-- Opening Marker --

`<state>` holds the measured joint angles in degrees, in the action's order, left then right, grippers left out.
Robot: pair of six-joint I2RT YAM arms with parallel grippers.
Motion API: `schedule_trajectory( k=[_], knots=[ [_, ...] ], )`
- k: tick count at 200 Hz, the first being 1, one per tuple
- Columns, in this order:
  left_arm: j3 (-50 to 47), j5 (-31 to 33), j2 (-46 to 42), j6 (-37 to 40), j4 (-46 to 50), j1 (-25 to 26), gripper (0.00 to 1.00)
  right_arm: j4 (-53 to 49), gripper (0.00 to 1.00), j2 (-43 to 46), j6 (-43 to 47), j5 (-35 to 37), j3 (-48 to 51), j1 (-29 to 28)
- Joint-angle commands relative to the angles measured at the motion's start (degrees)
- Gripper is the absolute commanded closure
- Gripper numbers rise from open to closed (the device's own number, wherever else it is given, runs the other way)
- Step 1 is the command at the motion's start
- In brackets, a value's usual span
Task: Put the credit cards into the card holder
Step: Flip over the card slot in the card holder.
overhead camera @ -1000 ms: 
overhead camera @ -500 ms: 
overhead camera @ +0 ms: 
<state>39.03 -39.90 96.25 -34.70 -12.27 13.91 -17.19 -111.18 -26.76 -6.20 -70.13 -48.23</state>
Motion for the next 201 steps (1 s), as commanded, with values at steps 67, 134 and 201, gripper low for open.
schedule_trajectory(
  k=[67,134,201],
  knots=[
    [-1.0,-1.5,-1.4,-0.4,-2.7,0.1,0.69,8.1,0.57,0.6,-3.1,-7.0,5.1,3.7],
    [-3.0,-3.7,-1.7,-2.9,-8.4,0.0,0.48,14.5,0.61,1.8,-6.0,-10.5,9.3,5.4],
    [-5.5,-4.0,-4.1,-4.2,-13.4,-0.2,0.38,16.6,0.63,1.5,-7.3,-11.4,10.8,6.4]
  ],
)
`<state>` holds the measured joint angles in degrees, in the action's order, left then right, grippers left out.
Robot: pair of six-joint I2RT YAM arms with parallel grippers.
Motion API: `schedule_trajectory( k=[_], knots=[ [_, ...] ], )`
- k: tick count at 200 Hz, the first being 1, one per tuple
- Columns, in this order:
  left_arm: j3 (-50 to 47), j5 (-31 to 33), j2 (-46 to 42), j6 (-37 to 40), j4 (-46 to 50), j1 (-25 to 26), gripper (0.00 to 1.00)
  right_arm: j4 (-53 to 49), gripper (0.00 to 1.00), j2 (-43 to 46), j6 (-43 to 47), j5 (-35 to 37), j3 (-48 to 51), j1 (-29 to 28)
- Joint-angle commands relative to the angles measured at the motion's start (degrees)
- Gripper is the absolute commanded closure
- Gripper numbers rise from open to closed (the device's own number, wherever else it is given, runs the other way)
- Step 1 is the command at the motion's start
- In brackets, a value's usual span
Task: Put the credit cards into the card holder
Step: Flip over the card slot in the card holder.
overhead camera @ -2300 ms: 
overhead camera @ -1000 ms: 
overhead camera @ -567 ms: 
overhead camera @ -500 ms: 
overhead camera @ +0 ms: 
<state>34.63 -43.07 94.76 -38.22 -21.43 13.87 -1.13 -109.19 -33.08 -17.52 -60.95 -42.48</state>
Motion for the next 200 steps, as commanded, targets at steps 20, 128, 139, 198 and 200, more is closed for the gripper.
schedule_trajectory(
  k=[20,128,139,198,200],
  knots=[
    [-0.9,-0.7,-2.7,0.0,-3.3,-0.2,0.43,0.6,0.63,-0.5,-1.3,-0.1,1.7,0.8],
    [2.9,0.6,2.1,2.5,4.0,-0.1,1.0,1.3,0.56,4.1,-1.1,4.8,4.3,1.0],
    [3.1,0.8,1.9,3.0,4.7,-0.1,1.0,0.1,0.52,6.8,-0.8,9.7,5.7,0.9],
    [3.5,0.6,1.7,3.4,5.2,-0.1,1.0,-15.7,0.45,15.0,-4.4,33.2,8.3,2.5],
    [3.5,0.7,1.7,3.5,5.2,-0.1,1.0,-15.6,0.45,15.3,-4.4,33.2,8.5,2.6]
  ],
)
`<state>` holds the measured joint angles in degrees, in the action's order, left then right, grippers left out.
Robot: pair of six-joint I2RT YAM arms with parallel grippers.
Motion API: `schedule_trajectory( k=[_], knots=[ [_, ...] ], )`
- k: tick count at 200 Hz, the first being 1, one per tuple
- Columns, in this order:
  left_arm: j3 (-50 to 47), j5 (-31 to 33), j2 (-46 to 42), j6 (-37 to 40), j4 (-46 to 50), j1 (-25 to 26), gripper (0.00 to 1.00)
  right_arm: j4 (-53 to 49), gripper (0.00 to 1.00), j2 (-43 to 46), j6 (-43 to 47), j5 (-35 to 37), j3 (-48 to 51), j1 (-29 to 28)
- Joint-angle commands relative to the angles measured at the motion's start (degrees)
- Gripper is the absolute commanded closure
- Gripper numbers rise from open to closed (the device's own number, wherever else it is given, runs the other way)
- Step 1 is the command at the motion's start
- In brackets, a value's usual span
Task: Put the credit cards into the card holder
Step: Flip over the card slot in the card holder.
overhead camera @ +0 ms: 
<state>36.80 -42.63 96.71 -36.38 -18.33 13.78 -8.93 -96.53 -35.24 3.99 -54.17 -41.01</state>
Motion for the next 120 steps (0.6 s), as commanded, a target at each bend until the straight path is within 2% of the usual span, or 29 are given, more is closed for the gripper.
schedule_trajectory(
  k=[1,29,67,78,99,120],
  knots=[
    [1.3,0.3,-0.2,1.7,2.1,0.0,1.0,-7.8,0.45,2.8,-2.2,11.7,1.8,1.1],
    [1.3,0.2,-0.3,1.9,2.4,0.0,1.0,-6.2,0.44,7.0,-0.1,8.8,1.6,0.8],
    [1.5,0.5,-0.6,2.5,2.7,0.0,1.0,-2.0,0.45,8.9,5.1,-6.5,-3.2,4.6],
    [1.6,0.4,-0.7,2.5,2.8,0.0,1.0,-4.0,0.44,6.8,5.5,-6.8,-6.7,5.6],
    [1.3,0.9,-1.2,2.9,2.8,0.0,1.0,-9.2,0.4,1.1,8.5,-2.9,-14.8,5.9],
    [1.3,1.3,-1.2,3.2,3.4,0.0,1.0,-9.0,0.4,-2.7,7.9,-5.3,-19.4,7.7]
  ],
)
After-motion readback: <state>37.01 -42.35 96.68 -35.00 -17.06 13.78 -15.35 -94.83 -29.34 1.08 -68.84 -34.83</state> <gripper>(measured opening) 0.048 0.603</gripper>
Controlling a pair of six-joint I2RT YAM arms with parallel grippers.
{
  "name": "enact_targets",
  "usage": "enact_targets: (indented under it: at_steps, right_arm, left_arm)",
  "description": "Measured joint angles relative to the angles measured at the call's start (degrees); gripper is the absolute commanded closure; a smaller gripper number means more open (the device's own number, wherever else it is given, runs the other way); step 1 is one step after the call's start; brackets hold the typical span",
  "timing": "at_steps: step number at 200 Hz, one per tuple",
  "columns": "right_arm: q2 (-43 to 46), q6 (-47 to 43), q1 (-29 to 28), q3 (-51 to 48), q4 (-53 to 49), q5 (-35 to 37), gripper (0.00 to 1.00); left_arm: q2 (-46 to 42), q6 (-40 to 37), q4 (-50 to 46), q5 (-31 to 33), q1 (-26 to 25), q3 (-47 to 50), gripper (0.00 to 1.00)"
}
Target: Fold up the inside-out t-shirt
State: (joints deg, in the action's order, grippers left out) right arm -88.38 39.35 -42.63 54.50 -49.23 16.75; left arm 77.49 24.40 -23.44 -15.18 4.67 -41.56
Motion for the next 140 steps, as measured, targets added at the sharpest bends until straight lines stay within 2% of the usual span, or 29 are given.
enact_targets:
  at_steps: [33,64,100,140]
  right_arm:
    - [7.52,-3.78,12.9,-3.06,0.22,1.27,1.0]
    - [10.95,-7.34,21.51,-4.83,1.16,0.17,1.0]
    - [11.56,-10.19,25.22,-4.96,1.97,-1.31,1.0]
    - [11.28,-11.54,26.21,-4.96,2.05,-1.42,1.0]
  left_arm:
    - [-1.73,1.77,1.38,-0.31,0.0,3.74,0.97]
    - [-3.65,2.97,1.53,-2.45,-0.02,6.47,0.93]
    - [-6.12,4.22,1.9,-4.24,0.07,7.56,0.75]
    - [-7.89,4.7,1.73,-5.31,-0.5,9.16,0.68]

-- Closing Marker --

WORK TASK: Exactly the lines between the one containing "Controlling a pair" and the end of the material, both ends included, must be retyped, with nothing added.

THE ANSWER:
Controlling a pair of six-joint I2RT YAM arms with parallel grippers.
{
  "name": "enact_targets",
  "usage": "enact_targets: (indented under it: at_steps, right_arm, left_arm)",
  "description": "Measured joint angles relative to the angles measured at the call's start (degrees); gripper is the absolute commanded closure; a smaller gripper number means more open (the device's own number, wherever else it is given, runs the other way); step 1 is one step after the call's start; brackets hold the typical span",
  "timing": "at_steps: step number at 200 Hz, one per tuple",
  "columns": "right_arm: q2 (-43 to 46), q6 (-47 to 43), q1 (-29 to 28), q3 (-51 to 48), q4 (-53 to 49), q5 (-35 to 37), gripper (0.00 to 1.00); left_arm: q2 (-46 to 42), q6 (-40 to 37), q4 (-50 to 46), q5 (-31 to 33), q1 (-26 to 25), q3 (-47 to 50), gripper (0.00 to 1.00)"
}
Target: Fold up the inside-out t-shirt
State: (joints deg, in the action's order, grippers left out) right arm -88.38 39.35 -42.63 54.50 -49.23 16.75; left arm 77.49 24.40 -23.44 -15.18 4.67 -41.56
Motion for the next 140 steps, as measured, targets added at the sharpest bends until straight lines stay within 2% of the usual span, or 29 are given.
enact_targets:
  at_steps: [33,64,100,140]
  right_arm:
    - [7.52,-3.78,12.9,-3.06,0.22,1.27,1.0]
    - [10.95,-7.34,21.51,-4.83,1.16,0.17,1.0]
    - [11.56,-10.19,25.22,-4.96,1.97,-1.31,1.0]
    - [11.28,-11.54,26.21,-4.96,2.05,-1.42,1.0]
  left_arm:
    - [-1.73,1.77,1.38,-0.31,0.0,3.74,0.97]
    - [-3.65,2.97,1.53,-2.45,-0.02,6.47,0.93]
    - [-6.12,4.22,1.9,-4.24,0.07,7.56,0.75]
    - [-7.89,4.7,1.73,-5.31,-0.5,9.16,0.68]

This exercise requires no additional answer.